Lines from the line with "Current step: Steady" to the line with "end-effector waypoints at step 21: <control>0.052" in the entries below, and only those, must be output exactly, with both ends included.

Data extracts START

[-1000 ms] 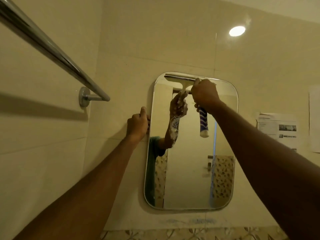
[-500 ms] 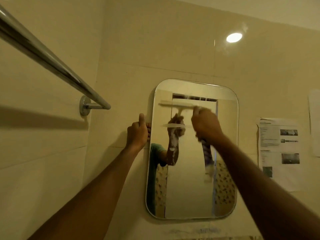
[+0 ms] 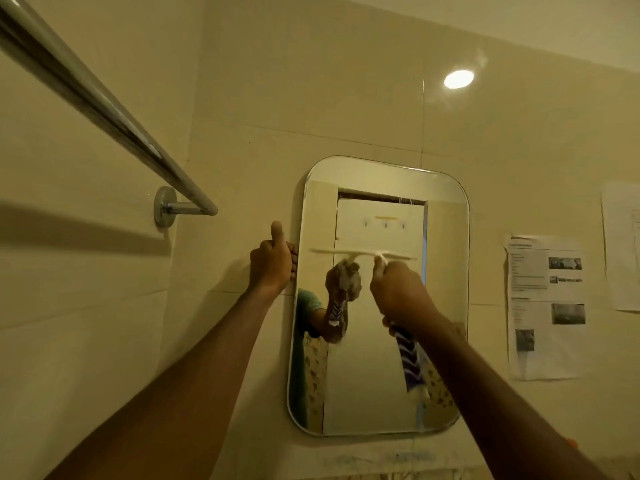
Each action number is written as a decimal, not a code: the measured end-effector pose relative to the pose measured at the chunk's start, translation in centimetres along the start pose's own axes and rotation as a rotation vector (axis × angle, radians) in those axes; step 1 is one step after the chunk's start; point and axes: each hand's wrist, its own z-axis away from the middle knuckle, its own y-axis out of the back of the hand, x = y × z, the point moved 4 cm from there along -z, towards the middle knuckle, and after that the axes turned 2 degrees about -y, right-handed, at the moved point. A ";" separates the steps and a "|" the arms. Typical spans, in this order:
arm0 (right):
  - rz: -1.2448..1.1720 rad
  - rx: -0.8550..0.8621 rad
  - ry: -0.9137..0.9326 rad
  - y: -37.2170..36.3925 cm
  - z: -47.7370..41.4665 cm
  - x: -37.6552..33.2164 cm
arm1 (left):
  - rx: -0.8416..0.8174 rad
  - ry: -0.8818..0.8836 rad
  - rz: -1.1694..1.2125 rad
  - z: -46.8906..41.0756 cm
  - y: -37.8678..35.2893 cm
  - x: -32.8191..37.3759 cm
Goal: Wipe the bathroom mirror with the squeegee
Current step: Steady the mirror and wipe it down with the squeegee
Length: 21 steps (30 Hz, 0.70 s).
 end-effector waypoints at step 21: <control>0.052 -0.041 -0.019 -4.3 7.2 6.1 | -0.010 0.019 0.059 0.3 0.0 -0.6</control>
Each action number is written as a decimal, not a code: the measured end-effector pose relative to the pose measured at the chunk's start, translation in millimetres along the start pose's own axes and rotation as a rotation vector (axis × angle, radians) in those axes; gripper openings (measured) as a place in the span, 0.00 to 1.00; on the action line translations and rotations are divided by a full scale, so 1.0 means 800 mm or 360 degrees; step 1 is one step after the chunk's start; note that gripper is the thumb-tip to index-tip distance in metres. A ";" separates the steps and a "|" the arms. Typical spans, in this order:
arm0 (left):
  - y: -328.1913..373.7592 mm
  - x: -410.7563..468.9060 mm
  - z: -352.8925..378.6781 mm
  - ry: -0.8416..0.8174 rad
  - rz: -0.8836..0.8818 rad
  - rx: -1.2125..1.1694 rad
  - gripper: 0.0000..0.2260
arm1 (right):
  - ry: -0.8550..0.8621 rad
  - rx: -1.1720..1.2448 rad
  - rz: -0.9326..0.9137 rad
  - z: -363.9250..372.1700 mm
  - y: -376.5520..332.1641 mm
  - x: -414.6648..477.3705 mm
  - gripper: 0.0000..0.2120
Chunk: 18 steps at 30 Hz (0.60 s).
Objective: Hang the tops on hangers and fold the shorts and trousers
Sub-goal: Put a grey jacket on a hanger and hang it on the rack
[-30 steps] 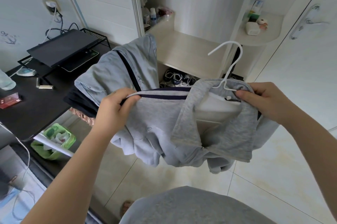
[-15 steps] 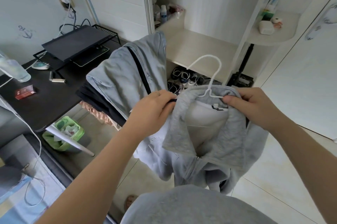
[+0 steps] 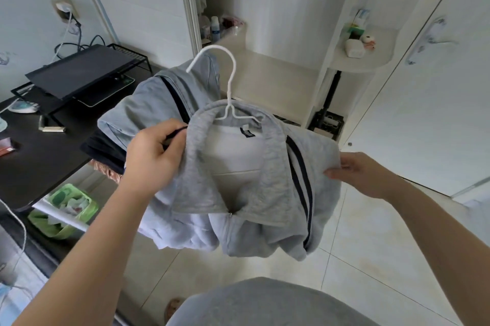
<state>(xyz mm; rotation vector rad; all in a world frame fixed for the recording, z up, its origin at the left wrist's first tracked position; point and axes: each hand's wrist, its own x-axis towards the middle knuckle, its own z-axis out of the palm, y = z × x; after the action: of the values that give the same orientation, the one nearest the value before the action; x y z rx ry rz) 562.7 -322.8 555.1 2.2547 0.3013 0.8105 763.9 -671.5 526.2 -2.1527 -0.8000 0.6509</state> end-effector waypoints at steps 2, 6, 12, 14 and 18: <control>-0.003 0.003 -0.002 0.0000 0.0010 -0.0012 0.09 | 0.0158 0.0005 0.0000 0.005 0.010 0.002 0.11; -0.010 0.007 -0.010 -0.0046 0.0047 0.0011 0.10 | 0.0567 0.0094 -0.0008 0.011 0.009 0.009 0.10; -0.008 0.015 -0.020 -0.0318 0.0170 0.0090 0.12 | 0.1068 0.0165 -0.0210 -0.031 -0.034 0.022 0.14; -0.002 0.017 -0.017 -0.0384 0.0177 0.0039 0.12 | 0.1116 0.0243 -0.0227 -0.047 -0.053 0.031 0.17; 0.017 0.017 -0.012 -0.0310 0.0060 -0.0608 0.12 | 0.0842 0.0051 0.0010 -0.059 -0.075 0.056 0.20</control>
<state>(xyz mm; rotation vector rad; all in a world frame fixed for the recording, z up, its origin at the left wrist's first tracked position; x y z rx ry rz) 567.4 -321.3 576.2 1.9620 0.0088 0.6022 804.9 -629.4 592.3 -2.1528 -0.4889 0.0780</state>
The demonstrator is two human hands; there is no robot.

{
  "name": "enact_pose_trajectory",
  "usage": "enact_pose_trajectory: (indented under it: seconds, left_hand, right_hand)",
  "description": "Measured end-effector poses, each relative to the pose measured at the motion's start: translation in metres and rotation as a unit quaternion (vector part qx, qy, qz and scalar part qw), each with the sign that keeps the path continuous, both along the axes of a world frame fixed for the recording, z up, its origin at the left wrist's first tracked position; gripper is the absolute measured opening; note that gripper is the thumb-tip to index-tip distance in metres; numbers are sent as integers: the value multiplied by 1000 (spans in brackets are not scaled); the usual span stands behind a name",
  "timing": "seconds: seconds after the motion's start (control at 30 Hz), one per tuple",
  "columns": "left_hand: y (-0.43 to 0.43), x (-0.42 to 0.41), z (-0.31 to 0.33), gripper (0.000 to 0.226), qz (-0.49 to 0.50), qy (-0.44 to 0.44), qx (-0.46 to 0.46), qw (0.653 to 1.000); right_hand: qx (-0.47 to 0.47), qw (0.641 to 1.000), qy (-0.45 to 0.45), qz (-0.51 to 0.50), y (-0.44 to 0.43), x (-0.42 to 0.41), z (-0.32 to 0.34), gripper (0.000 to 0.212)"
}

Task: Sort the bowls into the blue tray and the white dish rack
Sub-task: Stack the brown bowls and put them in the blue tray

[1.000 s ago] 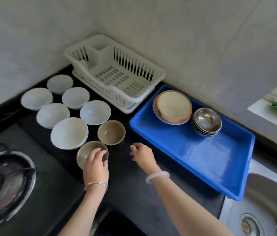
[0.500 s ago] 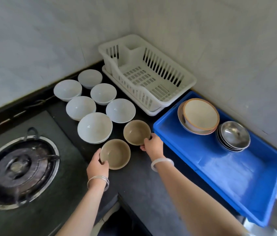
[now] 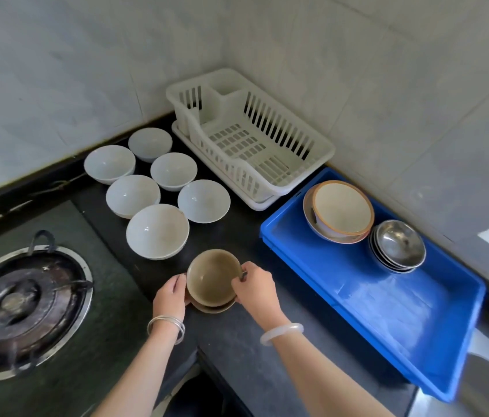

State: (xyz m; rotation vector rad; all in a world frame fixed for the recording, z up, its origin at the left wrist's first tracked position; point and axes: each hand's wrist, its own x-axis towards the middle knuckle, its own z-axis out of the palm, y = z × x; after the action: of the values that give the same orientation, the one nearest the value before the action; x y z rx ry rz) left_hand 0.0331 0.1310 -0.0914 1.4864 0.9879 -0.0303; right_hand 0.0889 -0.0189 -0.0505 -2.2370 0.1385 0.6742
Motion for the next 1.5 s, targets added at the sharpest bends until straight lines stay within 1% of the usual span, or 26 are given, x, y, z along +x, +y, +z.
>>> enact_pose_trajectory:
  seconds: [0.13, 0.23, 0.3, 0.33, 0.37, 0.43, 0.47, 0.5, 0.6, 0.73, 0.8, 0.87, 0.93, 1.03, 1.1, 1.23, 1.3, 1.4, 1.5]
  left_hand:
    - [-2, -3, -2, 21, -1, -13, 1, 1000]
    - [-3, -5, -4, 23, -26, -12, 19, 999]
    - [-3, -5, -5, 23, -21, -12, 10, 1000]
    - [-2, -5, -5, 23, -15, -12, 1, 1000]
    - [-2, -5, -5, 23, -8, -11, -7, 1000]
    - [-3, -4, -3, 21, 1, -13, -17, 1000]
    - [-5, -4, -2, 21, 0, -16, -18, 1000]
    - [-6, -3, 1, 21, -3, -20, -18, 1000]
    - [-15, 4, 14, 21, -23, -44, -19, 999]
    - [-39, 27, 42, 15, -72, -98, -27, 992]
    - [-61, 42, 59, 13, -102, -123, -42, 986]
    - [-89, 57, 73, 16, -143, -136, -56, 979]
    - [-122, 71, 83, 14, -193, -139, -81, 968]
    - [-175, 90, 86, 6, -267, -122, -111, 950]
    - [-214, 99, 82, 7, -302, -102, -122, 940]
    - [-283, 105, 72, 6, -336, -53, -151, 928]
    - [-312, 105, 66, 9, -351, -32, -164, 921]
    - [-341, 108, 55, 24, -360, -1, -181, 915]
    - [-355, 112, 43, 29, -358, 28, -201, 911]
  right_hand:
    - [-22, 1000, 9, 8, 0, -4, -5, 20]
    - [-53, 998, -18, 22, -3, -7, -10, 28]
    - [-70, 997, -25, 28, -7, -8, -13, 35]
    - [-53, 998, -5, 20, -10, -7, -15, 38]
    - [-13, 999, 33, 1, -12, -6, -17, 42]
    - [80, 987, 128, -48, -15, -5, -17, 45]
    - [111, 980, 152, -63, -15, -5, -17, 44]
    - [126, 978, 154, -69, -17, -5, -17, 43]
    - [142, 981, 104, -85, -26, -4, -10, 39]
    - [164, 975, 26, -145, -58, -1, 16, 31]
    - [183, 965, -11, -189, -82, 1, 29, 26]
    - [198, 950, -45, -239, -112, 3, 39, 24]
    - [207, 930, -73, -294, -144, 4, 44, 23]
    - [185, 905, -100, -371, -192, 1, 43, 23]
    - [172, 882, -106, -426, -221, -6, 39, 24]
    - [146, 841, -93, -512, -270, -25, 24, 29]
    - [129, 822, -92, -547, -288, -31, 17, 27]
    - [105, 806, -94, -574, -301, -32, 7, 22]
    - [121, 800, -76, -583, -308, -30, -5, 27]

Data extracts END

■ **Answer section**:
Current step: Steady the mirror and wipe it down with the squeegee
Length: 21 steps (30 Hz, 0.70 s).
 end-effector waypoints at step 21: <control>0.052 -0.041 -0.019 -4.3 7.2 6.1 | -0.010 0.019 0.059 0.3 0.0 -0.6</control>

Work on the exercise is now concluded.